## WHAT NEEDS TO BE DONE
Range to copy from the entries below: the line containing "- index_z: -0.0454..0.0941" through the line containing "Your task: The", inclusive. Retype only those lines, exactly, without any images.

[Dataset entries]
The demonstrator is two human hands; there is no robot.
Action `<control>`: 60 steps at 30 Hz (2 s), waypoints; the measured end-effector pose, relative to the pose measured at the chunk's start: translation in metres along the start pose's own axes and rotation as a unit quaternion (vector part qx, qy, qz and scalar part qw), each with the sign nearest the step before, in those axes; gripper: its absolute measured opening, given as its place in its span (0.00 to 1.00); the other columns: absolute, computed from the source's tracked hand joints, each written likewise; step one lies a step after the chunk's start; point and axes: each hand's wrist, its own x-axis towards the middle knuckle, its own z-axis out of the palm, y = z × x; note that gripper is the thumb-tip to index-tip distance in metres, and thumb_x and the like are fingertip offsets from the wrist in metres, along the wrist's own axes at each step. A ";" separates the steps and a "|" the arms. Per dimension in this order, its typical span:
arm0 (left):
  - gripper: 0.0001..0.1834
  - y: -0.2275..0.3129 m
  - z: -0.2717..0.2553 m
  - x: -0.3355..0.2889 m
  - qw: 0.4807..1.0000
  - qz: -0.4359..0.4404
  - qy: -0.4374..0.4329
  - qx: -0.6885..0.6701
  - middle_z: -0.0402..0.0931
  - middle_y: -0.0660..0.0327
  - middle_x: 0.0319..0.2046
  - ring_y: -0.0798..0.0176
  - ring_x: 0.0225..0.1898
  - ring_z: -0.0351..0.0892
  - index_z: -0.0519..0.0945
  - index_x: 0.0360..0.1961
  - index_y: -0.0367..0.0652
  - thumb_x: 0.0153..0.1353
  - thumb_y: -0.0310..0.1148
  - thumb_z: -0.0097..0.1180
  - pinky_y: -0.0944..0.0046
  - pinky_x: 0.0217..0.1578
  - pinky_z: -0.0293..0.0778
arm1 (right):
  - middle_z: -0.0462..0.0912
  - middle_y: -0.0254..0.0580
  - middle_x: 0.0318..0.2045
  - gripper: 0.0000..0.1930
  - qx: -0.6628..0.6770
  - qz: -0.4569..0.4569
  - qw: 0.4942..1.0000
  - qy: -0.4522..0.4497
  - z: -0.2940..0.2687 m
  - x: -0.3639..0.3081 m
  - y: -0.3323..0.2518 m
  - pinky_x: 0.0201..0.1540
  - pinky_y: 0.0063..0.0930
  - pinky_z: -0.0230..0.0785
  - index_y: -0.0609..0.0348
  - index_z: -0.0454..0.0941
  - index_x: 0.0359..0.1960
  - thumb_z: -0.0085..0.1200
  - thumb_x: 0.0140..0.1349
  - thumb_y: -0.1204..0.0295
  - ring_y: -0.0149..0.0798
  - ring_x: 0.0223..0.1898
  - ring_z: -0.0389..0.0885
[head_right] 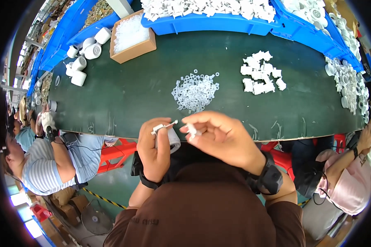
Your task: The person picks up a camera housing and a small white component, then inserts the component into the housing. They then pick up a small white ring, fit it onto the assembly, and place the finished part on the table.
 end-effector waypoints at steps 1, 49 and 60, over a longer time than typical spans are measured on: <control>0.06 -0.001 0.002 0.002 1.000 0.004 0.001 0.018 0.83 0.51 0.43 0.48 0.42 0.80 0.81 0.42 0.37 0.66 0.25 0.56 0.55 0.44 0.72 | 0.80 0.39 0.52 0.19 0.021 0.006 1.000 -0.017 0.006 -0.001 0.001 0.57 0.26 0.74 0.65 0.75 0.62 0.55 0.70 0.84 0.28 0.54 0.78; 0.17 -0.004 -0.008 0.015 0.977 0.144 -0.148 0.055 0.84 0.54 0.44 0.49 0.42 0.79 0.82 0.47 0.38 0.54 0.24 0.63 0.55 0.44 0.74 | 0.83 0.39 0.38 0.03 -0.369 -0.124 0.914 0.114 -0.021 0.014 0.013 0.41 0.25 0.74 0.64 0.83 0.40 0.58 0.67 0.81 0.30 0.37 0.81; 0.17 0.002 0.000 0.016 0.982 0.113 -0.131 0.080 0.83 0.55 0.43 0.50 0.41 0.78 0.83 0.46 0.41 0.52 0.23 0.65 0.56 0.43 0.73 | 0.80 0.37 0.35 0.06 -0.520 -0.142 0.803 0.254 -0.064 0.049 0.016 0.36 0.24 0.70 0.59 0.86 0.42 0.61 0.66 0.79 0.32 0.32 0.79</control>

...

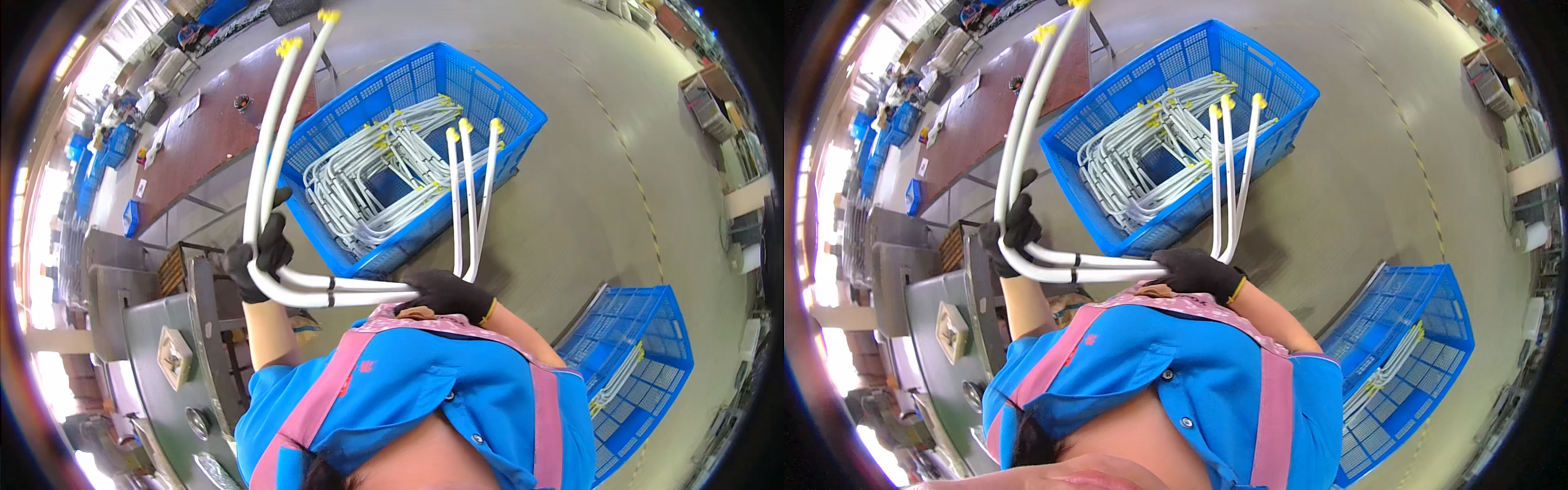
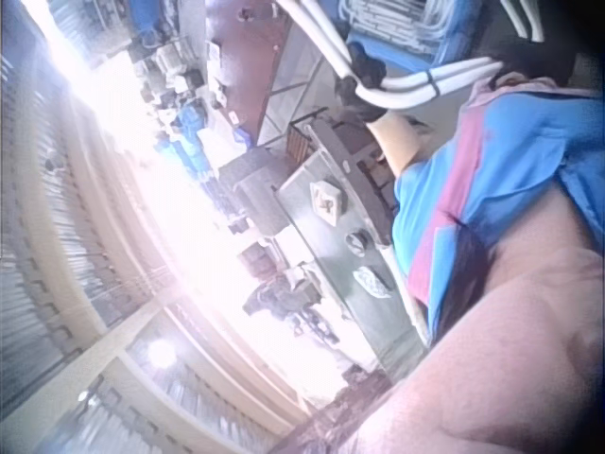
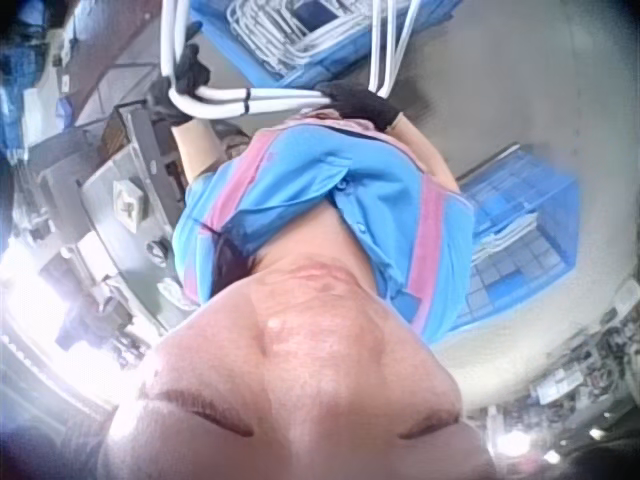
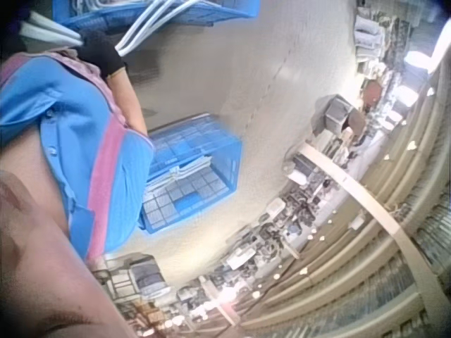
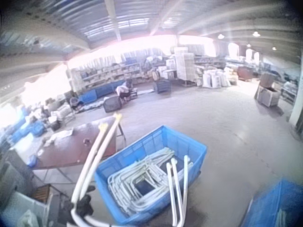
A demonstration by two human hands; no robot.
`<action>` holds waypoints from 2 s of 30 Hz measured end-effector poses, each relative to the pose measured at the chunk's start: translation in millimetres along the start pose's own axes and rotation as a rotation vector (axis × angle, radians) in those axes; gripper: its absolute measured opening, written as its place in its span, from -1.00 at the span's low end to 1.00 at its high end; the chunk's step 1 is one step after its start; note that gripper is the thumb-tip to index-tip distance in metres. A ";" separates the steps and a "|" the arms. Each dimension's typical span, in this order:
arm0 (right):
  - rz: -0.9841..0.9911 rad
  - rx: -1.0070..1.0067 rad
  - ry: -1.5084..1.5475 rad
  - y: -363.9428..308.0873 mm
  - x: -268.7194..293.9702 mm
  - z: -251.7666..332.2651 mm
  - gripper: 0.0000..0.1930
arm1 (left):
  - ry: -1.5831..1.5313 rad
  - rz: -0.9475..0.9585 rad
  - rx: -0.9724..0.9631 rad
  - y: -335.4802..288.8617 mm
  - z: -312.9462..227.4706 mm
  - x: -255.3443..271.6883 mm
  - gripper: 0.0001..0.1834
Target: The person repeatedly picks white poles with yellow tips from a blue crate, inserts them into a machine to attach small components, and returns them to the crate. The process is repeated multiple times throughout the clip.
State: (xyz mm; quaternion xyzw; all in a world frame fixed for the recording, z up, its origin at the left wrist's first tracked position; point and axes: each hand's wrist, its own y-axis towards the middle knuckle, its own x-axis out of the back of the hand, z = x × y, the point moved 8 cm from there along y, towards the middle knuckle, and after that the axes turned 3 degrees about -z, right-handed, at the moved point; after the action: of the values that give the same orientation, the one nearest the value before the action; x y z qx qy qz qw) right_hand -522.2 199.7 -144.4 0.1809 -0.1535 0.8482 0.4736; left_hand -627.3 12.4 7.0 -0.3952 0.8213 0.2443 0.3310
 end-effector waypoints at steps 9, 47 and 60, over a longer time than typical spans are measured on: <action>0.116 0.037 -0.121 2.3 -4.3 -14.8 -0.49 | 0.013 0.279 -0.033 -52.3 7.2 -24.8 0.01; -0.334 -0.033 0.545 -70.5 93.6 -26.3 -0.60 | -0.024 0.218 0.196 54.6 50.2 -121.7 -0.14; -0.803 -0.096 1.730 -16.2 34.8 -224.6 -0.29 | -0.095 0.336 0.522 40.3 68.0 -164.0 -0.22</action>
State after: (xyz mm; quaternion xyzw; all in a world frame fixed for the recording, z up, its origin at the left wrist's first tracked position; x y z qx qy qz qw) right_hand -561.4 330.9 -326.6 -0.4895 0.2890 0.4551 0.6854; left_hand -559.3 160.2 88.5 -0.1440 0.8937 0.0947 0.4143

## TASK SOLUTION
  - index_z: -0.0454..0.0941
  - index_x: 0.0359..0.1960
  - thumb_z: -0.0085..0.1200
  - thumb_x: 0.0140..0.1349
  - thumb_y: -0.1204..0.0295
  - ring_y: -0.0149..0.0798
  - ring_x: 0.0223..0.1898
  - ring_z: -0.0389..0.0885
[head_right] 
Your task: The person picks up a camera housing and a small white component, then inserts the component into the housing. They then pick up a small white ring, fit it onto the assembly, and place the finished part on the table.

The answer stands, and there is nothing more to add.